Seriously, who walks away when a huge tech company offers them $3 billion for your 2-year-old startup?
There’s been no shortage of coverage and growing interest in the brand before and especially after they rejected Facebook. But what is it exactly?
Is it something worth considering for your brand’s social media strategy?
Snapchat began as a way to text and share photos but with a twist. Photos, videos, and messages, or snaps as they are collectively called, are only visible to the viewer for a maximum of 10 seconds before they disappeared.
The social network’s audience is overwhelmingly young people, with nearly a third of its users under 25 years old.

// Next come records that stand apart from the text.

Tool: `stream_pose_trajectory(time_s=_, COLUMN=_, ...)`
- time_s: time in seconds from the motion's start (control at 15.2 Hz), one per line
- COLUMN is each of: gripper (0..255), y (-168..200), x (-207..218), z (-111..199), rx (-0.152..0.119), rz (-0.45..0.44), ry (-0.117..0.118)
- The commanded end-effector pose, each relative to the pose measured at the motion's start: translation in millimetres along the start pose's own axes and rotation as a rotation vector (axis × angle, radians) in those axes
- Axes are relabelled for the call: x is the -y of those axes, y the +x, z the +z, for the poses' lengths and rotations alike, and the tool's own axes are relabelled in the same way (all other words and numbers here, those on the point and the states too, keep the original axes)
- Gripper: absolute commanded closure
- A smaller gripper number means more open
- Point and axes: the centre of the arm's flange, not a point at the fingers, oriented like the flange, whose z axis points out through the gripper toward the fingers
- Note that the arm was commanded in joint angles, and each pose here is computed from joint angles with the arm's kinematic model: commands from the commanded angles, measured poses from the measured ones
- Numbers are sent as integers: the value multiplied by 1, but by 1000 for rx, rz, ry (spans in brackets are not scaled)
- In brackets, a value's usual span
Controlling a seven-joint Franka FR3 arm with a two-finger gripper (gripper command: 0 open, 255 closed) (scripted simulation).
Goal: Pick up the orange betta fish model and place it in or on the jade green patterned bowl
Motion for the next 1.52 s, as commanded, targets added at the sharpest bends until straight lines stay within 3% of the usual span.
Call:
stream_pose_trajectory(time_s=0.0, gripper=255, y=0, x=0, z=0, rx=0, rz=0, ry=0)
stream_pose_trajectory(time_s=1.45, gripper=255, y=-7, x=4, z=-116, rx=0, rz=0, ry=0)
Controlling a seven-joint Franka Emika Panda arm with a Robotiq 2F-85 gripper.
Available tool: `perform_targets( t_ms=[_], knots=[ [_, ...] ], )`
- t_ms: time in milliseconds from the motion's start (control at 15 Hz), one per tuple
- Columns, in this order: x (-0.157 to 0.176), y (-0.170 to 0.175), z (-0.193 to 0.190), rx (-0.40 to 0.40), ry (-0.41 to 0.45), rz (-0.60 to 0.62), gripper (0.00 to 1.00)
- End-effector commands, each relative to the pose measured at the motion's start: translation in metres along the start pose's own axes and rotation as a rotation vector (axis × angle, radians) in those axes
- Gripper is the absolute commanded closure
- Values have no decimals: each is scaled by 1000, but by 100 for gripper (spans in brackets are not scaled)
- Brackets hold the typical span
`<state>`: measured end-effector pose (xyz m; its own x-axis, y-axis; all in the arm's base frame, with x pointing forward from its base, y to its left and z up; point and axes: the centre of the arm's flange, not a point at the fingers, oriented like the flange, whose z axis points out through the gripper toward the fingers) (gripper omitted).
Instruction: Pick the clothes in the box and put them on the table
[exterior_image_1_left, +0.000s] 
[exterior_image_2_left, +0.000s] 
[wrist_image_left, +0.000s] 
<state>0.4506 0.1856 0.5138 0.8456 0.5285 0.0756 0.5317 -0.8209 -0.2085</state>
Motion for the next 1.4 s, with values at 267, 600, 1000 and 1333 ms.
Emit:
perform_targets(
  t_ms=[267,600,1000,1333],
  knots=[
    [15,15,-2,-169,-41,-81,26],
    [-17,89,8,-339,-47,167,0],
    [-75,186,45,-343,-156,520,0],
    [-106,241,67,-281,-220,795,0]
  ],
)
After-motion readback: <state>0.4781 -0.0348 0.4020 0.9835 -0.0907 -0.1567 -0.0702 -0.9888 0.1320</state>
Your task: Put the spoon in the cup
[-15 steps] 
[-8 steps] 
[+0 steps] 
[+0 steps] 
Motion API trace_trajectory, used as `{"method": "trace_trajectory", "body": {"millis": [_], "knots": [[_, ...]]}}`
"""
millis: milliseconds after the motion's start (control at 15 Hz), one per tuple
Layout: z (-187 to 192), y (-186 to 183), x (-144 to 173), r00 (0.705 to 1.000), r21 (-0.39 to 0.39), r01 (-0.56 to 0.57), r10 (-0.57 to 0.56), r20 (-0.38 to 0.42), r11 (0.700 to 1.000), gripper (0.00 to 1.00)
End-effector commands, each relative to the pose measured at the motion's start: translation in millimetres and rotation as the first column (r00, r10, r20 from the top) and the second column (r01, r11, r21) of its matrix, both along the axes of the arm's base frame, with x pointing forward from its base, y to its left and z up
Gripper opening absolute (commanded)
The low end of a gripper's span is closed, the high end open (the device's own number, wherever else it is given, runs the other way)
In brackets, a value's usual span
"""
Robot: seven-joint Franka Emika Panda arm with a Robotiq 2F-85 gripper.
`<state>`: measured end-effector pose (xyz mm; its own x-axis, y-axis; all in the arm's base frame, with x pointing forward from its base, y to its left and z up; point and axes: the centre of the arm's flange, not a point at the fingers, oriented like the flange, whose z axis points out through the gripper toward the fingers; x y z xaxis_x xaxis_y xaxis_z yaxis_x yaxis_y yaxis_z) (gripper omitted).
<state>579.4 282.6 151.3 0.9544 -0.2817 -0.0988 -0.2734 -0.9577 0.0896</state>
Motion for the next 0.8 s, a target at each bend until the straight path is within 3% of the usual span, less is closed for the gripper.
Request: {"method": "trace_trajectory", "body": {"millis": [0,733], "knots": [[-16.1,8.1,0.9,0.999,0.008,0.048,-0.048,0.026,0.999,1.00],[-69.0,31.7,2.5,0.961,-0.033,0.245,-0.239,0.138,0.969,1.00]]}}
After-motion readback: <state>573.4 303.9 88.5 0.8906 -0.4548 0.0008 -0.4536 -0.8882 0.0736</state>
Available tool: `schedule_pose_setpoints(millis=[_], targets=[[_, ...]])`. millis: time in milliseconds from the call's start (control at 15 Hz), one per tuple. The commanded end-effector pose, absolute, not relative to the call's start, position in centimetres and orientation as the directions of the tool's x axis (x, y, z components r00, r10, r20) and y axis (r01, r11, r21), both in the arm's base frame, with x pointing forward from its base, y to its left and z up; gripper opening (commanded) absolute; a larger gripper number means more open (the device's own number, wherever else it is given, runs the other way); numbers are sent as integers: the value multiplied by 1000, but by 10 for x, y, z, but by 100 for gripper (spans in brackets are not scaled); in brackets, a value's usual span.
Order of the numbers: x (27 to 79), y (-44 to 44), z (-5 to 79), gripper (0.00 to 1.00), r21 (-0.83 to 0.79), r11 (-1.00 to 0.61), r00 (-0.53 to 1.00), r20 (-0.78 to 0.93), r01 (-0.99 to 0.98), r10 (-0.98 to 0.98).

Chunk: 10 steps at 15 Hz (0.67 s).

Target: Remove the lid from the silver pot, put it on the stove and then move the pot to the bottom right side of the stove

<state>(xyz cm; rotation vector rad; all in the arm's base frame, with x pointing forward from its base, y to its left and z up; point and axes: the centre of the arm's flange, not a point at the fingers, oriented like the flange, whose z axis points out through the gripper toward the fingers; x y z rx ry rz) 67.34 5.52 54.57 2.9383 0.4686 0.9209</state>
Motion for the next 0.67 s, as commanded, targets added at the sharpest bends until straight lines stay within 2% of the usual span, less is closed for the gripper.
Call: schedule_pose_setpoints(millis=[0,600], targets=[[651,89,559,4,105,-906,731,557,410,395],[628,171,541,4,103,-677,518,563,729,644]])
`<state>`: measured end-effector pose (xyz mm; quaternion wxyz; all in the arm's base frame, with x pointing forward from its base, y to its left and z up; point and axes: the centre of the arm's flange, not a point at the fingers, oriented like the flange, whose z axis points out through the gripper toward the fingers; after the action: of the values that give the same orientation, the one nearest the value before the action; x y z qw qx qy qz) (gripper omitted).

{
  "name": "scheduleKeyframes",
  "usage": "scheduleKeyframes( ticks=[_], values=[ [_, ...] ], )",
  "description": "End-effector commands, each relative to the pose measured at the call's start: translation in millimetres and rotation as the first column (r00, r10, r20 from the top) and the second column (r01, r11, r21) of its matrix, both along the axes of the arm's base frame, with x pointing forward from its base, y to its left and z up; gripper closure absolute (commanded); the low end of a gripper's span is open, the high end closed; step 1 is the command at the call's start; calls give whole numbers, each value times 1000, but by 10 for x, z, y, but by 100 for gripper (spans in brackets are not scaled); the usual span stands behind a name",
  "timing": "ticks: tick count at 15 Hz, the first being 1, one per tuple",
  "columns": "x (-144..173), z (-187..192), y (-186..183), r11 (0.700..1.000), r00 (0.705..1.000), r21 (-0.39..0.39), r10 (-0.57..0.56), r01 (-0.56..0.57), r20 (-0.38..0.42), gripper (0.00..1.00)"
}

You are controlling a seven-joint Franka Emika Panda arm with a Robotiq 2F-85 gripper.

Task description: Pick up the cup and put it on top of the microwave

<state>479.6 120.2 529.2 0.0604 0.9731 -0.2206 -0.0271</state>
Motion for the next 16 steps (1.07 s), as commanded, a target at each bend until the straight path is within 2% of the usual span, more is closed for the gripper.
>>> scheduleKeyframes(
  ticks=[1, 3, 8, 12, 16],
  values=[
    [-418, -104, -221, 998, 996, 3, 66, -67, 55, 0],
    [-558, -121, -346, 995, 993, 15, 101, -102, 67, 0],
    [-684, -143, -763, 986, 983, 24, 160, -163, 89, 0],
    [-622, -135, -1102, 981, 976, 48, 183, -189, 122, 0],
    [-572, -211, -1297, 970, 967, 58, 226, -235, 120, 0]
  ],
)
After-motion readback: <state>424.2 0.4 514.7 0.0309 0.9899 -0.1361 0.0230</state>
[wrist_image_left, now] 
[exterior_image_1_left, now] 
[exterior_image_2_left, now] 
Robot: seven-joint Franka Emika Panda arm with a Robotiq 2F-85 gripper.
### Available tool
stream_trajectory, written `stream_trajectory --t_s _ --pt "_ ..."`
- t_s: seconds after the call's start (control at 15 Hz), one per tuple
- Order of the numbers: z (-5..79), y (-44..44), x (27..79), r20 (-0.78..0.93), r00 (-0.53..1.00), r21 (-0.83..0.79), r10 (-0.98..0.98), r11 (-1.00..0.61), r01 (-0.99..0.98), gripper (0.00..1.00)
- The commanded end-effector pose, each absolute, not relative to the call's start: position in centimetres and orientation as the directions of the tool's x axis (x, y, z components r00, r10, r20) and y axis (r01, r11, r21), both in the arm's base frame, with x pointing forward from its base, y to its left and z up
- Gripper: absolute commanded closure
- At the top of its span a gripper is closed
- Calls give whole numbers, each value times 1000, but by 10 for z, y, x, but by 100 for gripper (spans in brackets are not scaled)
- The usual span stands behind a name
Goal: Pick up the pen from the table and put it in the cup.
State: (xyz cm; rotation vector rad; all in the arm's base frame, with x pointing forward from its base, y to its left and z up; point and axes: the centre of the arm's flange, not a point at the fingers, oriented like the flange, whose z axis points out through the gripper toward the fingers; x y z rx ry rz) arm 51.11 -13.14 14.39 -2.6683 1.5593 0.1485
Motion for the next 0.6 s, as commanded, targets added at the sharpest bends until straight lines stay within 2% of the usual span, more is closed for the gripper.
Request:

Snapchat Stories: Marketing Fairytale or Nightmare
The introduction of Stories, a feature that allows snaps to last for 24 hours, Snapchat engagement has increased. Today nearly one billion Snapchat Stories are viewed every day.
Currently only about 1% of marketers use Snapchat. That’s tiny when compared with stats showing 97% of marketers use Facebook and 89% use Twitter. This is perhaps because Snapchat, only recently began advertising. An additional reason might be the hefty $750,000 price tag.
In the meantime, brands like McDonalds, Taco Bell, and the New Orleans Saints already use Snapchat to announce new products launches and interact with fans.
The site also recently launched Discover a content service for media publishers.
Considering Snapchat for an upcoming campaign: Here are some of the pros and cons advertising on Snapchat offers brand marketers:
- It’s a mobile app in a time when mobile penetration is large, growing and conversion rates are high, so there is a lot of potential reach if added to your mobile or social media strategy.
- One-on-one messaging and promotion offer a more personal feel to customers.
- Short snaps have a higher completion rates than longer mobile or pre-roll ads.
- It is highly visual like Instagram and Pinterest, which are really popular right now and among the vital qualities for ads that get noticed.
- It is not charging for ads…yet. So it’s still an inexpensive promotion platform.
- It’s very expensive, starting at about $750,000 a day. To compare, the large Youtube header positions called mastheads go for about $500,000 a day.
- Very little analytics data is available to track campaign ROI.
- It skews heavily younger and female, 70% of its users. Not the best fit for products with an older and/or male target audience.
- A 10-second ad can impact brand recall.
Users must already be subscribed to the brand to receive snaps, which can be a challenging for reaching new customers. (This will likely change once the company begins selling advertising).